Beginnendes Altern
Das Alter hat sich in der Tat bei unserem Philosophen, trotz seines zarten und schwächlichen Körpers, erst verhältnismäßig spät eingestellt. Nachdem ihn die schwere Denkarbeit und wohl auch das Gefühl des Nichtfertigseins gegenüber seinem großen kritischen Werk in den 70er Jahren auch körperlich stärker angegriffen hatte, fühlte er sich im folgenden Jahrzehnt geistig wie körperlich wieder frischer.
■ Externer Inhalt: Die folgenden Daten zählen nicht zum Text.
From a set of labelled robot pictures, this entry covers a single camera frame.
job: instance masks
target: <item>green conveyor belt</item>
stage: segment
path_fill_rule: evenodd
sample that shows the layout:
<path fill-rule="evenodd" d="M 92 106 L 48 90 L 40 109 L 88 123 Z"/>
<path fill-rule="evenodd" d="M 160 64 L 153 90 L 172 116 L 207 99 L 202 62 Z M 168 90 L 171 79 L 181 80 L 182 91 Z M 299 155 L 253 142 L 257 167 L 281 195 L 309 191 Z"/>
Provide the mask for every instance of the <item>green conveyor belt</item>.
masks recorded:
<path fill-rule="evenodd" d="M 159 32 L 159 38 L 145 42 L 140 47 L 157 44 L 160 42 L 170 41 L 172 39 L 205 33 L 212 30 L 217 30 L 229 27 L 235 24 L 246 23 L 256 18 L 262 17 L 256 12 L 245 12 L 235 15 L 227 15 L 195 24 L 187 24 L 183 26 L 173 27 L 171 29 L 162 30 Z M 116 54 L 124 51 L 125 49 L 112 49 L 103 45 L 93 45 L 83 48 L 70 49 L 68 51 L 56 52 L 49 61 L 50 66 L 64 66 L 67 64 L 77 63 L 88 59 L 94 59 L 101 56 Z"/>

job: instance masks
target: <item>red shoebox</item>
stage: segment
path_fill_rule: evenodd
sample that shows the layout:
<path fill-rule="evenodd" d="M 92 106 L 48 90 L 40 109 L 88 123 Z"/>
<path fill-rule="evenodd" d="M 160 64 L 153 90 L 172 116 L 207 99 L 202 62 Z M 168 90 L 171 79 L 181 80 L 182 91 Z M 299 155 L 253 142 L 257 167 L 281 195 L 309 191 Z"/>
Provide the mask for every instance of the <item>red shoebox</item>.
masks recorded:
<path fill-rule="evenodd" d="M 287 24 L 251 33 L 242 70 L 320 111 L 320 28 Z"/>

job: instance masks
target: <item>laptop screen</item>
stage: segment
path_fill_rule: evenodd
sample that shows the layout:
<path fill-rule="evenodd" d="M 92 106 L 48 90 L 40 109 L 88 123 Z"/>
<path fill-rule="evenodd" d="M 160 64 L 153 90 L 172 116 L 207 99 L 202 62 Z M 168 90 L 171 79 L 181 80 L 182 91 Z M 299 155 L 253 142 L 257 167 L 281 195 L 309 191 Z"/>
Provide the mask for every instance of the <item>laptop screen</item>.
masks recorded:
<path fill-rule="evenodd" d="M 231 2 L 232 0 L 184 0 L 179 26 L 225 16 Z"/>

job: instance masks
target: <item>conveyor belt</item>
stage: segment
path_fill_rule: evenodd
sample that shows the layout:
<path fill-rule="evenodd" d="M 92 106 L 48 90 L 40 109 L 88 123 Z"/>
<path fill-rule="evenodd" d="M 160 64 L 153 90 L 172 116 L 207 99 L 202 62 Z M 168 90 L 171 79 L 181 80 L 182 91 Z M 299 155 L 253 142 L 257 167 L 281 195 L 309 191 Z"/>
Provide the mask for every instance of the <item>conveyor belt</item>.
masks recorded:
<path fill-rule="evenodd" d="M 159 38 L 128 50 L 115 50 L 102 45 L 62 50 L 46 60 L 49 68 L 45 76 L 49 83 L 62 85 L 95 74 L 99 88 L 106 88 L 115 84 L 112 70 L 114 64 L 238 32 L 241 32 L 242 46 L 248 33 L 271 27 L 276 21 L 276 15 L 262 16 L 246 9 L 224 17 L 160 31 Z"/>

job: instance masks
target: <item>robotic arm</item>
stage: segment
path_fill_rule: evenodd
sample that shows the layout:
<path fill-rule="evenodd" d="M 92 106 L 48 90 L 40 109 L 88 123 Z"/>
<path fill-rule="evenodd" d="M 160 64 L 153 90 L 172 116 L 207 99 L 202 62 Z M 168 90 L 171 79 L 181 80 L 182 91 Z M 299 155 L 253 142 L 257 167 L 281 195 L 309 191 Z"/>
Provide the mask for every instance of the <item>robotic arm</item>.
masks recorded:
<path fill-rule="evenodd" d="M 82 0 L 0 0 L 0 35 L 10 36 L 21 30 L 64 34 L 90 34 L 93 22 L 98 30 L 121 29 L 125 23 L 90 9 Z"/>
Wohl schreibt er am 12. September 1785 an Schütz: "Ich bin schon so ziemlich alt und habe nicht mehr die Leichtigkeit, mich zu Arbeiten von verschiedener Art so geschwinde umzustimmen, wie ehedem"; er müsse vielmehr seine Gedanken "ununterbrochen zusammenhalten, wenn ich den Faden, der das ganze System verknüpft, nicht verlieren soll". Und er gewöhnt sich in dieser Zeit, um bessere Nachtruhe zu genießen, daran, die Abende nie zusammenhängender Arbeit, sondern wechselnder und leichterer geistiger Beschäftigung zu widmen. Aber er war doch zu Ende der 80er Jahre noch immer gewohnt, den ganzen — bei ihm sehr langen — Vormittag durchzuarbeiten (an Reinhold, 1. Dezember 1789). Bald darauf muß jedoch ein Umschwung eingetreten sein, der ihn zu strengerem Haushalten mit seinen Geisteskräften nötigte. "Seit etwa zwei Jahren", schreibt er am 21. September 1791 an Reinhold, "hat sich mit meiner Gesundheit, ohne sichtbare Ursache und ohne wirkliche Krankheit, ... eine plötzliche Revolution zugetragen, welche meine Appetite in Ansehung des gewohnten täglichen Genusses schnell umstimmte, wobei zwar meine körperlichen Kräfte und Empfindungen nichts litten, allein die Disposition zu Kopfarbeiten, selbst zu Lesung meiner Kollegien, eine große Veränderung erlitt. Nur 2 bis 3 Stunden vormittags kann ich zu den ersteren anhaltend anwenden, da sie dann durch eine Schläfrigkeit (unerachtet des besten gehabten Nachtschlafs) unterbrochen wird, und ich genötigt werde, nur mit Intervallen zu arbeiten, mit denen die Arbeit schlecht fortrückt, und ich auf gute Laune harren und von ihr profitieren muß, ohne über meinen Kopf disponieren zu können." Dann folgt der sicherlich richtig erkannte Grund: "Es ist, denke ich, nichts als das Alter, welches dem einen früher, dem anderen später Stillstand auferlegt."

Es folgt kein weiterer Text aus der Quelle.